***** Data for this exercise

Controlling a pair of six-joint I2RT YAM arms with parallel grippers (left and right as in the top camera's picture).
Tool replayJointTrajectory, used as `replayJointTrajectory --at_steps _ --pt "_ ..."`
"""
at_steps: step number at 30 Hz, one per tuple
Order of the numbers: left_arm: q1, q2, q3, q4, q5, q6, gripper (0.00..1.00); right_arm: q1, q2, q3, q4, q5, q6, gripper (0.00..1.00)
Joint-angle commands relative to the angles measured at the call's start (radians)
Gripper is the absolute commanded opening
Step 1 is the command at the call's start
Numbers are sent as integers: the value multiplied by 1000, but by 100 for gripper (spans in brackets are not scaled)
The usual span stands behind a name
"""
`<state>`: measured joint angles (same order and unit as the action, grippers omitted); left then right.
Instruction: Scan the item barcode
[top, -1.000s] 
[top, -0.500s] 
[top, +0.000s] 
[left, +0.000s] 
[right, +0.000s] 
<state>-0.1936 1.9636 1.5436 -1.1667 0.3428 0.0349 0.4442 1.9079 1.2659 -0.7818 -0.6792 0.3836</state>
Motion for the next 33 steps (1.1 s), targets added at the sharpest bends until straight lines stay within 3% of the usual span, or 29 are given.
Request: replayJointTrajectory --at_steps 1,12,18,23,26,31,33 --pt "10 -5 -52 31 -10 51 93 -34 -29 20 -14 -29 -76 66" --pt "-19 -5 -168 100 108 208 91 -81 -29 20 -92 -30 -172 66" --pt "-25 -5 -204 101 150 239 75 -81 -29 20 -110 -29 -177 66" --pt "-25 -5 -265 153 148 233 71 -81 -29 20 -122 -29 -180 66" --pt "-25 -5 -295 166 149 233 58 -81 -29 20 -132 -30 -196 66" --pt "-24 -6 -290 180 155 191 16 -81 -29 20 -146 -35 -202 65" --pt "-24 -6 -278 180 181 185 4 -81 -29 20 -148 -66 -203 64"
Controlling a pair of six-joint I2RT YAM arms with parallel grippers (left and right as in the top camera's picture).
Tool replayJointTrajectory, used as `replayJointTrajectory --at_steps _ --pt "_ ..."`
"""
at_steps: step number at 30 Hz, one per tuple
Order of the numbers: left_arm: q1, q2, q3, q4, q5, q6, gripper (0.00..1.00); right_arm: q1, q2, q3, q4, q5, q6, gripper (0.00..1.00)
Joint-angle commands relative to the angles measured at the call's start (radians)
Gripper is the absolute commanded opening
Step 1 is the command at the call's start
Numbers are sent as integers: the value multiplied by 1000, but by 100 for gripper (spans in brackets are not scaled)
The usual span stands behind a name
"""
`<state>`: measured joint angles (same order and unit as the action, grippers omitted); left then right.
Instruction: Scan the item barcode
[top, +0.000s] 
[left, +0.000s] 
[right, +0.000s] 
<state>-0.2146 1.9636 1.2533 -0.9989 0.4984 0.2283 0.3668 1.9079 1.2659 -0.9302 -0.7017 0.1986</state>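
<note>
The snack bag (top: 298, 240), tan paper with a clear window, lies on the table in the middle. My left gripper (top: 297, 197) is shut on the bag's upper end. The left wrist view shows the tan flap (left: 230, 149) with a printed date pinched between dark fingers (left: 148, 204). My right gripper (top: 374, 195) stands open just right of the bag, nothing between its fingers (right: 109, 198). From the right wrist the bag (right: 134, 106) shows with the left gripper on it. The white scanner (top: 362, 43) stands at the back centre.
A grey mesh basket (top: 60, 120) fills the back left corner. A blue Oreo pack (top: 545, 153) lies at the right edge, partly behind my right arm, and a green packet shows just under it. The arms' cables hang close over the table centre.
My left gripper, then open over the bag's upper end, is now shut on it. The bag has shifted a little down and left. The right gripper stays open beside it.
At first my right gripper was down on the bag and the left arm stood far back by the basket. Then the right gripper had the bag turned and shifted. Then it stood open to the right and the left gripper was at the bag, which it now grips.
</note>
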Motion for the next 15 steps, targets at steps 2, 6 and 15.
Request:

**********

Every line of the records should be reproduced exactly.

[Answer area]
Controlling a pair of six-joint I2RT YAM arms with parallel grippers (left and right as in the top camera's picture).
Tool replayJointTrajectory, used as `replayJointTrajectory --at_steps _ --pt "_ ..."`
"""
at_steps: step number at 30 Hz, one per tuple
Order of the numbers: left_arm: q1, q2, q3, q4, q5, q6, gripper (0.00..1.00); right_arm: q1, q2, q3, q4, q5, q6, gripper (0.00..1.00)
Joint-angle commands relative to the angles measured at the call's start (radians)
Gripper is the absolute commanded opening
Step 1 is the command at the call's start
Numbers are sent as integers: the value multiplied by 1000, but by 100 for gripper (spans in brackets are not scaled)
The usual span stands behind a name
"""
`<state>`: measured joint angles (same order and unit as the action, grippers omitted); left then right.
Instruction: Scan the item barcode
[top, -1.000s] 
[top, -0.500s] 
[top, +0.000s] 
[left, +0.000s] 
[right, +0.000s] 
<state>-0.1936 1.9636 1.5436 -1.1667 0.3428 0.0349 0.4442 1.9079 1.2659 -0.7818 -0.6792 0.3836</state>
Motion for the next 33 steps (1.1 s), targets added at the sharpest bends until straight lines stay within 3% of the usual span, or 29 are given.
Request: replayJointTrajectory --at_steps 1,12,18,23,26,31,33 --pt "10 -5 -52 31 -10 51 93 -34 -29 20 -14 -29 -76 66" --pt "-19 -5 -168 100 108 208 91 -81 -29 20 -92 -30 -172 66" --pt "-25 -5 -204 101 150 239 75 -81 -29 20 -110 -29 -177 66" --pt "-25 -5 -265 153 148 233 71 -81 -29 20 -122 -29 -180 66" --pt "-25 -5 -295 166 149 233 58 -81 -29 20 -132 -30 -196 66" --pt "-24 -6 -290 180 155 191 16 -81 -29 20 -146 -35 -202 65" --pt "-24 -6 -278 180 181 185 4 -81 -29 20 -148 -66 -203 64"
Controlling a pair of six-joint I2RT YAM arms with parallel grippers (left and right as in the top camera's picture).
Tool replayJointTrajectory, used as `replayJointTrajectory --at_steps _ --pt "_ ..."`
"""
at_steps: step number at 30 Hz, one per tuple
Order of the numbers: left_arm: q1, q2, q3, q4, q5, q6, gripper (0.00..1.00); right_arm: q1, q2, q3, q4, q5, q6, gripper (0.00..1.00)
Joint-angle commands relative to the angles measured at the call's start (radians)
Gripper is the absolute commanded opening
Step 1 is the command at the call's start
Numbers are sent as integers: the value multiplied by 1000, but by 100 for gripper (spans in brackets are not scaled)
The usual span stands behind a name
"""
`<state>`: measured joint angles (same order and unit as the action, grippers omitted); left then right.
Instruction: Scan the item barcode
[top, +0.000s] 
[left, +0.000s] 
[right, +0.000s] 
<state>-0.2146 1.9636 1.2533 -0.9989 0.4984 0.2283 0.3668 1.9079 1.2659 -0.9302 -0.7017 0.1986</state>
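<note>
The snack bag (top: 298, 240), tan paper with a clear window, lies on the table in the middle. My left gripper (top: 297, 197) is shut on the bag's upper end. The left wrist view shows the tan flap (left: 230, 149) with a printed date pinched between dark fingers (left: 148, 204). My right gripper (top: 374, 195) stands open just right of the bag, nothing between its fingers (right: 109, 198). From the right wrist the bag (right: 134, 106) shows with the left gripper on it. The white scanner (top: 362, 43) stands at the back centre.
A grey mesh basket (top: 60, 120) fills the back left corner. A blue Oreo pack (top: 545, 153) lies at the right edge, partly behind my right arm, and a green packet shows just under it. The arms' cables hang close over the table centre.
My left gripper, then open over the bag's upper end, is now shut on it. The bag has shifted a little down and left. The right gripper stays open beside it.
At first my right gripper was down on the bag and the left arm stood far back by the basket. Then the right gripper had the bag turned and shifted. Then it stood open to the right and the left gripper was at the bag, which it now grips.
</note>
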Motion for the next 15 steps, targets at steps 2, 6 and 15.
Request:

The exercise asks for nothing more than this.